Kimisi yüzyılların ötesinden seslenir, kimisi tarihin sayfaları, taş duvarları, çizilen parçaları… Peki şimdi benim yaşadığım yüzyıl ya da şimdiye kadar yaşamış olan yüzyılların ya da yaşayacak yüzyılların insanları için nasıldır durum? Başka bir tarif yapılmış mıdır bizler için? Gökdelenler yarışırken ağaçlarla; sesler, bunca gürültü duyurmuyorsa insana kendi sesini, mekanikleşme yerini alırken her gün dönen dünya içinde… Benlik nasıl yaşanılır tüm bunların içinde? Hz. Fatıma nasıl aranılır, nasıl yaşanılmak ister birçok zaman bu ıssız olan baş döndürücü mekânlar arasında? Bu her gün birbirini takip eden eylemler, günü bitirmiş olmanın verdiği geçici, küçük mutluluk kıvılcımlarıyla Hz. Fatıma’nın varlığı nasıl bulunur? İnsan kendi benliğinde Hz. Fatıma’yı nasıl yaşar? Hz Fatıma’nın tüm erdemlerini gösteriyorken kitaplar sayfalar boyu bilgilerle; onu aramak, onu tanımak nerede, hangi mekânlarda bilinmek istiyor?
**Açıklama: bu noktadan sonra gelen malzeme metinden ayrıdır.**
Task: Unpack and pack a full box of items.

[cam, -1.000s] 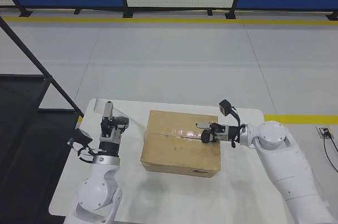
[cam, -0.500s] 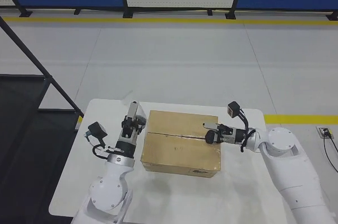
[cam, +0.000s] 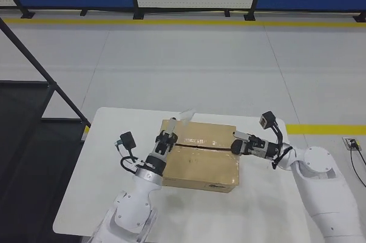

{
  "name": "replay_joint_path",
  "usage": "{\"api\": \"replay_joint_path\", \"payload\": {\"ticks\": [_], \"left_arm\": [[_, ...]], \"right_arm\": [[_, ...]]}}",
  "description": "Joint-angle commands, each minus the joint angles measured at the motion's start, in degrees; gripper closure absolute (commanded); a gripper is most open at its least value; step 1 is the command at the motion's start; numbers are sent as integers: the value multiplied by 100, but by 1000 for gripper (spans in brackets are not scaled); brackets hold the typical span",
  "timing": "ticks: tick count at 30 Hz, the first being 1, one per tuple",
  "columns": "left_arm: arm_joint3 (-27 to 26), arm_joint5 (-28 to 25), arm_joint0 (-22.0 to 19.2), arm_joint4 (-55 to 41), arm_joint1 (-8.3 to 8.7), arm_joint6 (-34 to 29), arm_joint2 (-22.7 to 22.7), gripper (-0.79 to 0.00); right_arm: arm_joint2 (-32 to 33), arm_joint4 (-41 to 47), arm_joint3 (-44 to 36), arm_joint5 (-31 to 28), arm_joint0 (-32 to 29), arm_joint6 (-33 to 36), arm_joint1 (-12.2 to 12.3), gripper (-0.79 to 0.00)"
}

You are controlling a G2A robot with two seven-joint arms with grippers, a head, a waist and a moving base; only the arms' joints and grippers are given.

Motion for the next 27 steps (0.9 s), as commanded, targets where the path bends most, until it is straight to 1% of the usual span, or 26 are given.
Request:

 Yaşam kimileri için bir parça ekmek, bir parça güneşle üşümekten koruyan güneş; kimileri için zaman kelimesinin bir illüzyon olmayışı… Yaşam kimileri için bitimsiz bir eğlence, kimileri için daha gitmesi gereken uzun yollar, kimileri için okuyacağı kitaplar, gezeceği yerler… Kimileri için bir babanın evine ekmek götürme isteği, kimileri için çok fazla anlam, kimileri için birkaç güzel hatıra, kimileri için bir secdenin asırları olurken; kimileri için birbiri ardınca sıralanan gece ile gündüz, baharla-yaz, yeşillerden griliğe giden mevsimlerin geçişleri… Ve tüm bunların arasında kendinle kurduğun ilişkinin seni nereden alıp nerelere götüreceğinin fotoğrafı, yani gönül bağlılıkların… Değil midir yaşam tüm bu yaşadıklarımız? Hatta yaşamadıklarımız?   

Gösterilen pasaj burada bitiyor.